Torque styles can feel more refined and contemporary, and that comes down to proportion and line, she notes. “A torque has a continuous curve and an open form that creates a natural sense of balance. It’s designed as a stand-alone piece – clean and minimal – rather than something to layer.”

Valentina Fine Jewellery emerald torque. Photo: Handout
Valentina Fine Jewellery emerald torque. Photo: Handout

In the Ravello collection, a graduated pavé – where the pavé-set stones subtly shift in size and density – creates a sense of movement, drawing the eye along the curve. The pavé is more concentrated at the ends, tapering into a fine line to trace the piece’s length. The removable central diamond in the torque collar requires a very precise hand-forged mechanism developed in Shafie’s Hong Kong atelier to be both secure and easy to wear, she says. “Versatility has always been important in my designs, and being able to wear a five-carat stone in different ways makes it far more usable.”
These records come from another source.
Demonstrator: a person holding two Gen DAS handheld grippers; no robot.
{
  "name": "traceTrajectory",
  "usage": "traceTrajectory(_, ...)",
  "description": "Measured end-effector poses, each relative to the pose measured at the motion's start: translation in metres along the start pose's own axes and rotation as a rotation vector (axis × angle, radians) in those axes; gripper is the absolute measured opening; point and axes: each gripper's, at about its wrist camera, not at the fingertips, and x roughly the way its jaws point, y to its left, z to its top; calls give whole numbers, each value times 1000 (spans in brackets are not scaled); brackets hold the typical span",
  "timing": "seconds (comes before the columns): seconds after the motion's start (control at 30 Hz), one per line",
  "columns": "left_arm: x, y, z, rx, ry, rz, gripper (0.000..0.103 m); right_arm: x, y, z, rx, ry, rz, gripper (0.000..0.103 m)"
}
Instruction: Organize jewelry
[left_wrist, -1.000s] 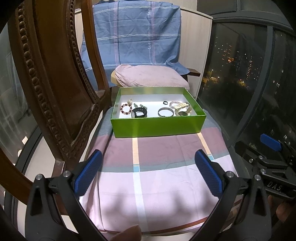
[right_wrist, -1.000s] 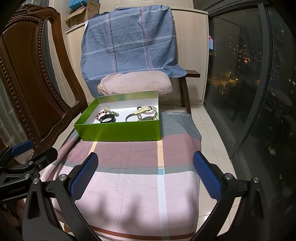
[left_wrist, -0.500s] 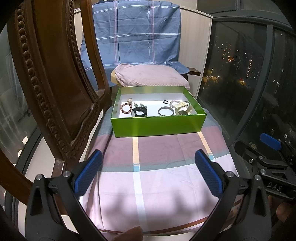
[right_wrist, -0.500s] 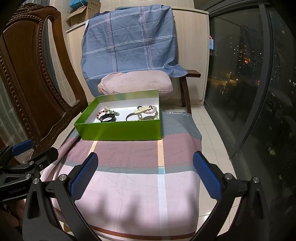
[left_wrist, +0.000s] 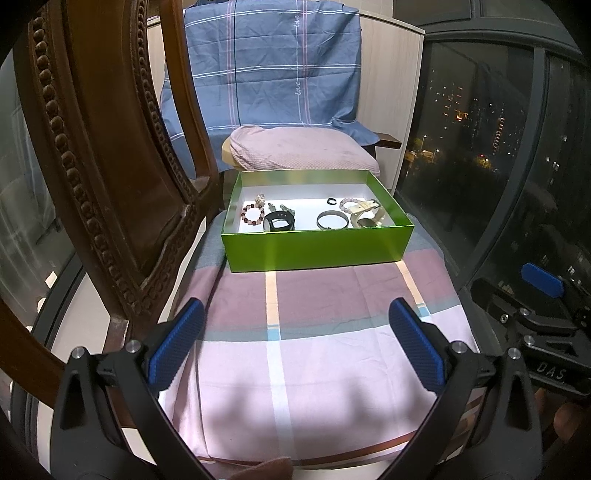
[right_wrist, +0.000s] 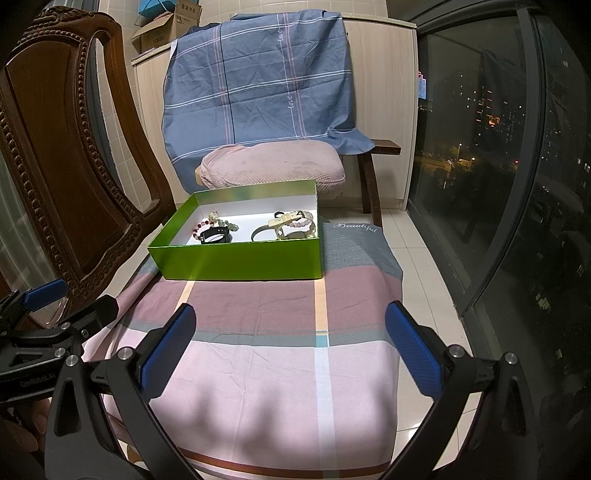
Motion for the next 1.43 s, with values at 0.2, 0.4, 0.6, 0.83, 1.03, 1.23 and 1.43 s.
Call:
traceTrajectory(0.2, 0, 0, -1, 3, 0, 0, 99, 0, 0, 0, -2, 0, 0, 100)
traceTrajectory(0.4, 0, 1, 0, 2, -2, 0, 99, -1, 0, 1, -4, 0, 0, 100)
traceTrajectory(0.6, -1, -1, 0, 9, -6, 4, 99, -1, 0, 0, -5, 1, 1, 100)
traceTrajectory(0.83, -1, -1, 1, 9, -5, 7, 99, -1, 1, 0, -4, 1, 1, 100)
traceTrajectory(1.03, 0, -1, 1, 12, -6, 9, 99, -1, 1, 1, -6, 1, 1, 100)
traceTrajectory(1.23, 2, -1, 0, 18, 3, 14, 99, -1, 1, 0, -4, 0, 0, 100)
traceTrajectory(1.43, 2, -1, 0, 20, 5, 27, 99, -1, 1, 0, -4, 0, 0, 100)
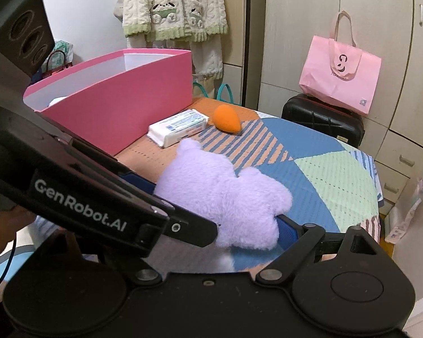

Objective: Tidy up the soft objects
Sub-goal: 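Lift the lavender plush with both grippers and carry it over the pink box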

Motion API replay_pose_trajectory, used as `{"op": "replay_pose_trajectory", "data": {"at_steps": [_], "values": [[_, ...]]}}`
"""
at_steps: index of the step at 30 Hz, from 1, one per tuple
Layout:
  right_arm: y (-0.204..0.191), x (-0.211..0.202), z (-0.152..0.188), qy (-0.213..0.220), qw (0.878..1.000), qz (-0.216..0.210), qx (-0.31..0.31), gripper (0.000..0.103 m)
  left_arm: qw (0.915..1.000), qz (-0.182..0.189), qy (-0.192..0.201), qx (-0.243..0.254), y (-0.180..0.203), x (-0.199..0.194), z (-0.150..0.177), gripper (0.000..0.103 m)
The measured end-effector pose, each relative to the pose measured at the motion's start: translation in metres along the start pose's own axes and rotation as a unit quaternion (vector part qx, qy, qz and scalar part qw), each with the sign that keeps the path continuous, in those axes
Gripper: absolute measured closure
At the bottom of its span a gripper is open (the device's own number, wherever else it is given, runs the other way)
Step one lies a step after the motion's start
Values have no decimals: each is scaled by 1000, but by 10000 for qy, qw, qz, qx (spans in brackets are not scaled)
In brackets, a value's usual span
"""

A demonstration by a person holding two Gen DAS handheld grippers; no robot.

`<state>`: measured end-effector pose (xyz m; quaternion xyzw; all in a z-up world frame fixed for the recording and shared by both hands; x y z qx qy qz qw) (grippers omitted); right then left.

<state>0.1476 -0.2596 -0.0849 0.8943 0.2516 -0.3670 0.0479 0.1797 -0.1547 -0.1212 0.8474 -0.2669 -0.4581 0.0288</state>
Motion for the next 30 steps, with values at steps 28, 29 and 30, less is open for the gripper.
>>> {"op": "replay_pose_trajectory", "data": {"at_steps": [28, 29, 30], "values": [[-132, -70, -8, -150, 9931, -1146, 180, 13, 9997, 61, -104, -198, -27, -158, 74, 54], [-137, -70, -9, -150, 9927, -1183, 167, 13, 9997, 25, -94, -204, -29, -163, 74, 53], [-142, -70, -12, -145, 9924, -1214, 115, 13, 9998, -15, -60, -208, -32, -168, 75, 53]]}}
Point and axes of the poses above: each gripper's, at about its wrist camera, not at the fingertips, and x roughly the way its jaws point, y to its right, z to its underside, the point moved 5 cm from there along x, roughly the way its jaws point, and after that the axes turned 7 degrees about -z, right-handed, at the moved point
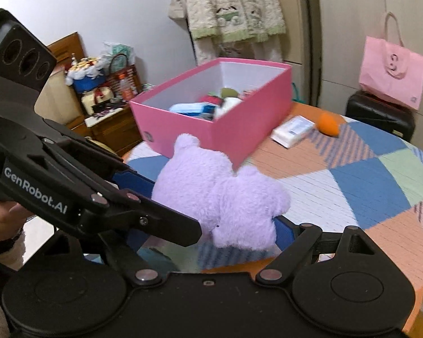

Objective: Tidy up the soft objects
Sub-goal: 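Lift the lavender plush with both grippers and carry it over the pink box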

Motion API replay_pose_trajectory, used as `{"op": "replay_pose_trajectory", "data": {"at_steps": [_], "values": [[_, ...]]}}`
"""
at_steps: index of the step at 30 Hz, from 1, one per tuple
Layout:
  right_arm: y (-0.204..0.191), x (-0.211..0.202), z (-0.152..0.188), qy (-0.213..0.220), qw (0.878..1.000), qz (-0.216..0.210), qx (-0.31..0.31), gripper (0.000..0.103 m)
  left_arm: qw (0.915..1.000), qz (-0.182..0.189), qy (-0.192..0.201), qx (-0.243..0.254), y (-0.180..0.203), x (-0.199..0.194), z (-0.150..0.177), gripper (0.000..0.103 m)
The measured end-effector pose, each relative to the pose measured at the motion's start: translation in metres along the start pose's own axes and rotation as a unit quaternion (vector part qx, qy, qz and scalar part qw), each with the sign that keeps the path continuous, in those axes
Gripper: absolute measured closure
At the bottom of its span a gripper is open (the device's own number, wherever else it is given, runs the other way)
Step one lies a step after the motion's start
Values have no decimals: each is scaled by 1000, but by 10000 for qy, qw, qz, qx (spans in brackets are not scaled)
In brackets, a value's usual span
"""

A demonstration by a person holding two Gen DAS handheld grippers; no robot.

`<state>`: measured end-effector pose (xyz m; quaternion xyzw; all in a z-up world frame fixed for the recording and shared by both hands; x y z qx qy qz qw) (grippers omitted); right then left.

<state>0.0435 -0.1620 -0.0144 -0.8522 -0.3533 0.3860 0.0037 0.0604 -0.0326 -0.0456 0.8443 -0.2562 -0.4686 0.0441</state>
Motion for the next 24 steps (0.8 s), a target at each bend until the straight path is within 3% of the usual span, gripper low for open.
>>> {"op": "replay_pose_trajectory", "data": {"at_steps": [7, 15, 24], "values": [[-29, 5, -22, 229, 9983, -70, -524, 13, 9984, -317, 458, -14, -18, -28, -5, 50], [-42, 25, -69, 544, 9899, 211, -1296, 12, 9951, -494, 857, -25, -46, -40, -43, 50], [-23, 53, -124, 999, 9790, 292, -1754, 12, 9907, -337, 1244, -425, -91, -22, -92, 50]]}}
Point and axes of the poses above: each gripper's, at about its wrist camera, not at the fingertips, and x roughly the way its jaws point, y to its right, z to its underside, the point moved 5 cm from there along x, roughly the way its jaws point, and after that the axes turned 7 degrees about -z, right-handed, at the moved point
It has a deliberate opening, which creates both ease of wear and a certain quiet confidence in the design
Anastasia Gardner, Valentina Fine Jewellery

For Anastasia Gardner, founder of Hong Kong-based Valentina Fine Jewellery, torque bracelets are “about tension and restraint”, she says. “It’s not a closed circle; it has a deliberate opening, which creates both ease of wear and a certain quiet confidence in the design.” It’s never overly engineered or bulky, she adds. “The line is clean, the gold has weight, and the ends, whether set with diamonds or [other] gemstones, feel considered rather than decorative. It’s a balance between structure and softness, which is what makes it so wearable.”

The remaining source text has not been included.